Ernest Henri Besnier (; 21 April 1831 – 15 May 1909, Paris) was a French dermatologist and medical director of the Hôpital Saint-Louis in Paris. He was a native of Honfleur, département Calvados.

He studied medicine in Paris, where in 1857 he received his medical doctorate. In 1863 he became médecin des hôpitaux. In 1873 he succeeded Pierre-Antoine-Ernest Bazin (1807–1878) as dermatologist at the Hôpital Saint Louis, where later the same year, he was named director.

He built histopathology and parasitology laboratories at the hospital, and is credited with originating the term biopsy for tissue samples. In 1889 he proved an early description of skin lesions associated with sarcoidosis, introducing the name "lupus pernio".

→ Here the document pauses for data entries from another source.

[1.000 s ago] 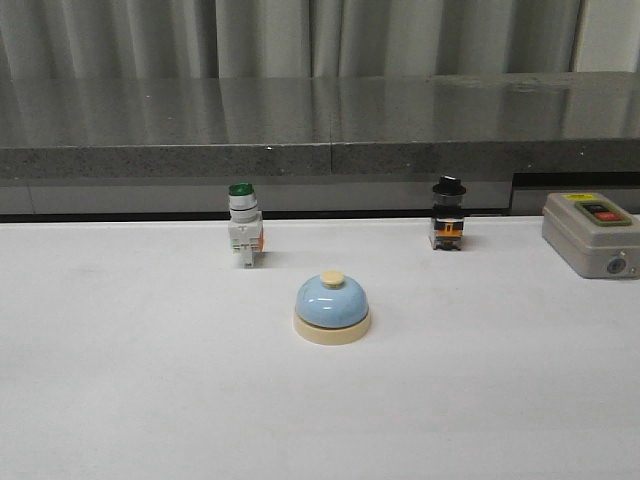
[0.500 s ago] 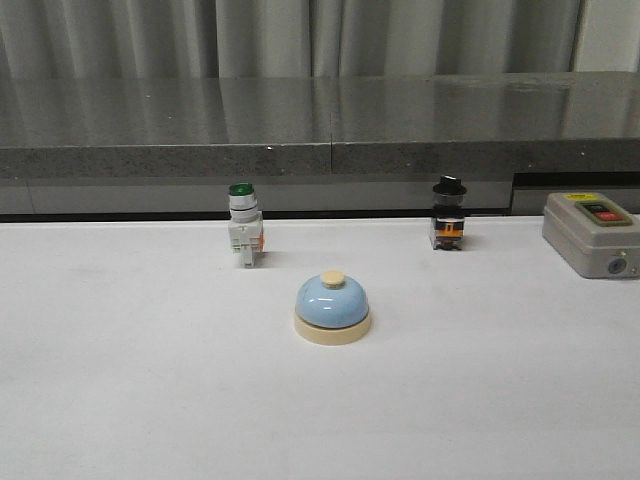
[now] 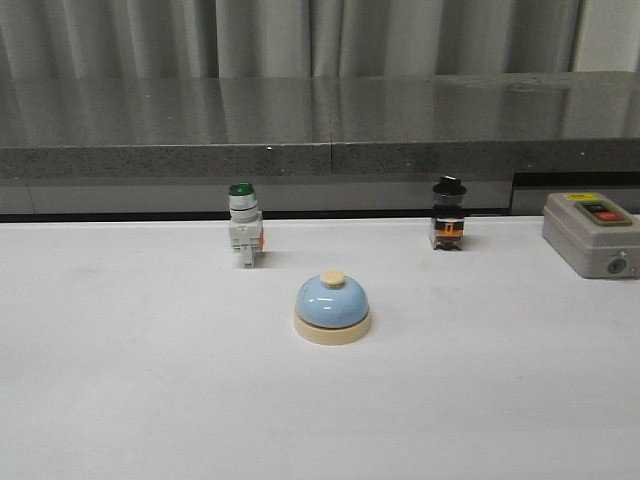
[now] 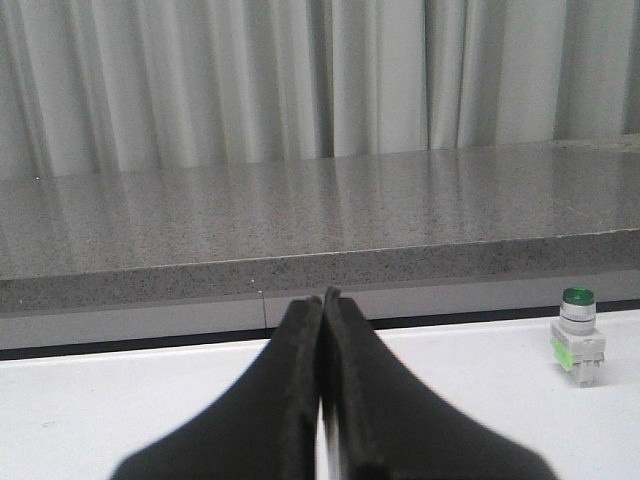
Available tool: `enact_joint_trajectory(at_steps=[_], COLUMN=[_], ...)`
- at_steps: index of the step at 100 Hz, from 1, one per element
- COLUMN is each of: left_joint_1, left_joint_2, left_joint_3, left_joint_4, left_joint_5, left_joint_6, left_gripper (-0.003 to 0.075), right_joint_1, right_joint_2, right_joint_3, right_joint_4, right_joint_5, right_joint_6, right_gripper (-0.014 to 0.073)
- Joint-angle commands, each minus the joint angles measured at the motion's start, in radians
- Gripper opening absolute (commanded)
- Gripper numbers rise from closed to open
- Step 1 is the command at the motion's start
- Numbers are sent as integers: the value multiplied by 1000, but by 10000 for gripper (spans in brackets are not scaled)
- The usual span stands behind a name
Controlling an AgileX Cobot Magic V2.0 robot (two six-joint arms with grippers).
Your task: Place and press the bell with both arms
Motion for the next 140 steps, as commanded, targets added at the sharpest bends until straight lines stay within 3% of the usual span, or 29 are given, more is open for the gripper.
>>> enact_joint_trajectory(at_steps=[1, 25, 58, 112, 140], left_joint_1=[0, 0, 0, 0, 0], left_joint_2=[-32, -32, -32, -32, -32], left_joint_3=[55, 55, 55, 55, 55], left_joint_4=[-5, -5, -5, -5, -5], left_joint_5=[-73, -73, -73, -73, -73], left_joint_6=[-3, -3, -3, -3, -3], left_gripper=[-21, -21, -21, -21, -21], right_joint_1=[-6, -6, 19, 363, 471], right_joint_2=[114, 377, 560, 1039, 1285], right_joint_3=[-127, -306, -339, -503, -664], right_joint_4=[-10, -10, 68, 74, 74], right_joint_5=[52, 212, 214, 38, 31], right_joint_6=[-4, -4, -4, -4, -4], right_gripper=[-64, -64, -64, -64, -64])
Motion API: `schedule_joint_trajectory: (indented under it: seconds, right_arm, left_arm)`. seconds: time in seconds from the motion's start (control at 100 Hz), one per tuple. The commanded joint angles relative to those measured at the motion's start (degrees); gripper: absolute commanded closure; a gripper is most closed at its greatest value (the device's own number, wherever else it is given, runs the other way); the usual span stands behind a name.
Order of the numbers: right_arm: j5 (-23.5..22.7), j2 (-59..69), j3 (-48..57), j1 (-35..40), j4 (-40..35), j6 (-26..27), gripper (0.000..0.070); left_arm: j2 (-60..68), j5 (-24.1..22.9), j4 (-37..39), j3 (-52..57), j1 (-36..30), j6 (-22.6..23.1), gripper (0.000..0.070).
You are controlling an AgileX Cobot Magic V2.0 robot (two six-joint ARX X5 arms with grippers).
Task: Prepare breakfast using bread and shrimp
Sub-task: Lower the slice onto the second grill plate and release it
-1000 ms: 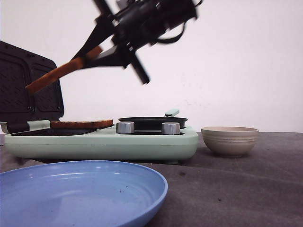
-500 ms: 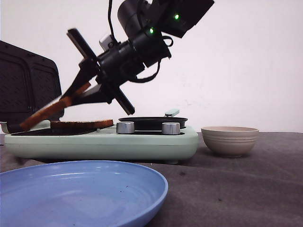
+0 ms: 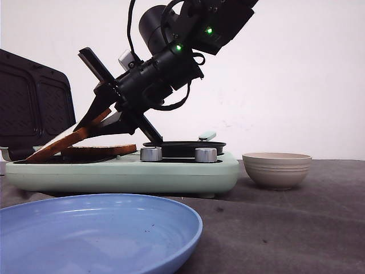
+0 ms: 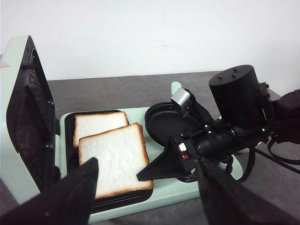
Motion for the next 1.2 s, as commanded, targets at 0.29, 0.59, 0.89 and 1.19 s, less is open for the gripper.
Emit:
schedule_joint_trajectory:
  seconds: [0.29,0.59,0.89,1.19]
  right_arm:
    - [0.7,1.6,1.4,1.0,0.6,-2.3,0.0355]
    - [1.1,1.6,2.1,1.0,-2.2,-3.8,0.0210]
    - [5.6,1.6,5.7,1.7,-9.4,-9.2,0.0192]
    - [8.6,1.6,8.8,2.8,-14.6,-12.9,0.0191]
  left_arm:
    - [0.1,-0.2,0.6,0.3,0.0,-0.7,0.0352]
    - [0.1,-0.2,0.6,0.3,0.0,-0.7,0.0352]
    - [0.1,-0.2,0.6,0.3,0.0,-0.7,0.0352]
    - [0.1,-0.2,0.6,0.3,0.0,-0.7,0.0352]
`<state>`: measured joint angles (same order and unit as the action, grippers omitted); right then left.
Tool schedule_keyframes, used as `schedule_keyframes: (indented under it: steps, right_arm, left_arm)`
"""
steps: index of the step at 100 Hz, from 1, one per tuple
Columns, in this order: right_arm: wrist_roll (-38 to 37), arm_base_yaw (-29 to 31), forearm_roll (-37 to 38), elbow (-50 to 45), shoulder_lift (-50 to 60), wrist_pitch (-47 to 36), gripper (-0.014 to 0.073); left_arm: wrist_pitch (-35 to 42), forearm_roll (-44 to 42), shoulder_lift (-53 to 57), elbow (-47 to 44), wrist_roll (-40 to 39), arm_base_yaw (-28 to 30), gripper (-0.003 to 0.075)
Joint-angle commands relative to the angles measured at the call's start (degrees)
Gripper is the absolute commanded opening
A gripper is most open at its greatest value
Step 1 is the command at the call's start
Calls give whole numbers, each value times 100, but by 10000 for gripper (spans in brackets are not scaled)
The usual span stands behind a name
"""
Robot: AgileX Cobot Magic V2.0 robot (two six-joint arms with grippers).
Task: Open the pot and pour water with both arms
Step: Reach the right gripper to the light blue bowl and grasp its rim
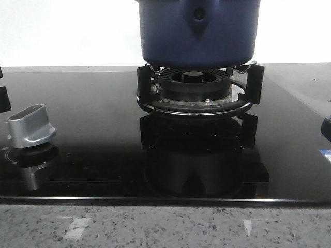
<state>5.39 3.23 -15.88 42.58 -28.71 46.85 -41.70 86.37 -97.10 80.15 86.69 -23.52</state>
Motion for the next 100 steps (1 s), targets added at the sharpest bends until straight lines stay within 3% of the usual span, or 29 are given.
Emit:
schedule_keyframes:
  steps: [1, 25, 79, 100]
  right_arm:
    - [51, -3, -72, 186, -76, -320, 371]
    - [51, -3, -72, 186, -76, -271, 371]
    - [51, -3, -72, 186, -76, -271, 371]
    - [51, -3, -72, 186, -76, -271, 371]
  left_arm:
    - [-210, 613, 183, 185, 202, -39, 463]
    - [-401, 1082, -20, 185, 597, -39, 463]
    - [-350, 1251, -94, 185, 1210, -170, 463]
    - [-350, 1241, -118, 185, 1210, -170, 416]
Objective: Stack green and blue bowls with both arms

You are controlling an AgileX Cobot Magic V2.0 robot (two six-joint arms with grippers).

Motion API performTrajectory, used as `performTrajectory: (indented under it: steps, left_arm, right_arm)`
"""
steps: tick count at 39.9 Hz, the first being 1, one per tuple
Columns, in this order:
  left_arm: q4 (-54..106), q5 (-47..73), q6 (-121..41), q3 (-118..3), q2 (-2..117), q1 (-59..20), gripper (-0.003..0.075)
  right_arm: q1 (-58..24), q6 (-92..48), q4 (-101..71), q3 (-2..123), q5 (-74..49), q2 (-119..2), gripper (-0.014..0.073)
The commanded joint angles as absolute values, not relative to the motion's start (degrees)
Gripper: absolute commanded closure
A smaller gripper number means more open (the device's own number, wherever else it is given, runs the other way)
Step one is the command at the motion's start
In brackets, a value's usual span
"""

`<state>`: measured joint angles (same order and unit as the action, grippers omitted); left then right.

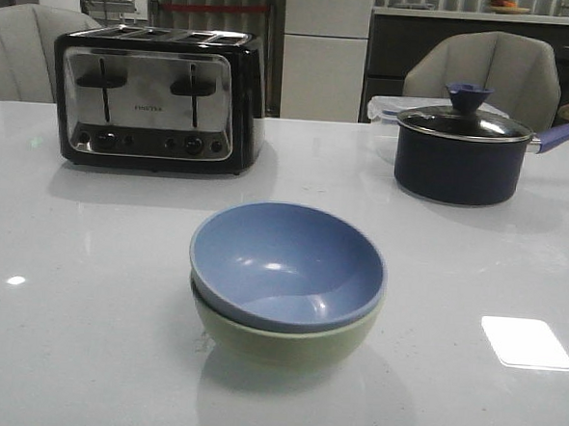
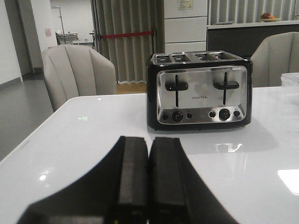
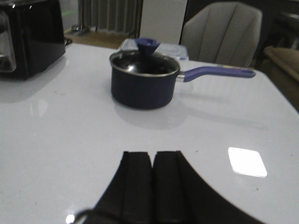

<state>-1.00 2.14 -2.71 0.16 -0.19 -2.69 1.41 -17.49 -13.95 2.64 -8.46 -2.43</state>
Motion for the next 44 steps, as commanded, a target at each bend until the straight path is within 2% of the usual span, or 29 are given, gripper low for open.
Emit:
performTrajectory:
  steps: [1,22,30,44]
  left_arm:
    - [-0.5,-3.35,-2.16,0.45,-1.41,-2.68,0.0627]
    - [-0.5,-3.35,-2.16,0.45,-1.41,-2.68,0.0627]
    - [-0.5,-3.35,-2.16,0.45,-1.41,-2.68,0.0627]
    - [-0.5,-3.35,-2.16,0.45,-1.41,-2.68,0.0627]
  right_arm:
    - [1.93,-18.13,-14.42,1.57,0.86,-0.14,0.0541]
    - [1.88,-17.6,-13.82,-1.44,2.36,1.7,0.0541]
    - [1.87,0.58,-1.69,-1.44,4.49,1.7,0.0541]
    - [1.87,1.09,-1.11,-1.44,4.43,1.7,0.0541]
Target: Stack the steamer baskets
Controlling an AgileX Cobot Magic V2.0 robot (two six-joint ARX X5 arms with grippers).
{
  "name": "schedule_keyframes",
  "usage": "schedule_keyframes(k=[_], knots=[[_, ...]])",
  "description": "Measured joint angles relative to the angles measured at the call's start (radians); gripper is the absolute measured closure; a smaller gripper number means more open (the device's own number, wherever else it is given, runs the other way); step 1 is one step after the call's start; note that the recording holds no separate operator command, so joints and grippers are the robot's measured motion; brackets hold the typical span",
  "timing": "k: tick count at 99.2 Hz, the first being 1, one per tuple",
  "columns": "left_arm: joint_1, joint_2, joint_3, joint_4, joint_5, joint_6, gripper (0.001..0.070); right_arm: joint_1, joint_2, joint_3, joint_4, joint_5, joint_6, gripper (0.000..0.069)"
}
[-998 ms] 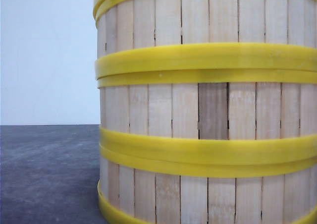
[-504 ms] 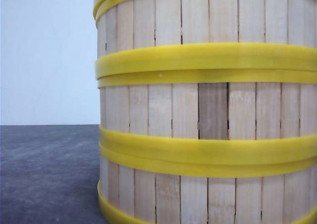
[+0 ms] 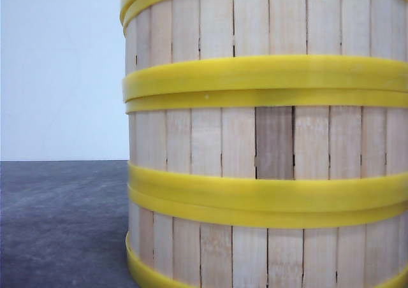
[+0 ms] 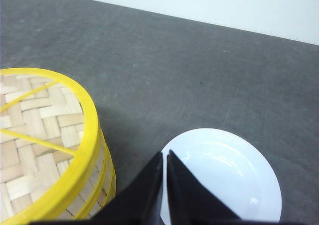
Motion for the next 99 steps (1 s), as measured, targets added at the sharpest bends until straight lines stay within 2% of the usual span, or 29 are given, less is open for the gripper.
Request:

With Pierre Adolphe Adrien Doyon (1827–1907), he founded the medical journal Annales de dermatologie et de syphiligraphie. Besnier attempted to balance the differences between the French and Viennese approaches to dermatological medicine, and in 1881 with Doyon, translated Moritz Kaposi's famous book on skin diseases (Pathologie und Therapie der Hautkrankheiten in Vorlesungen für praktische Ärzte und Studirende) from German into French (Leçons sur les maladies de la peau). With Louis-Anne-Jean Brocq and Lucien Jacquet, he published a four volume encyclopedia of dermatology, titled "La pratique dermatologique" (1900–04).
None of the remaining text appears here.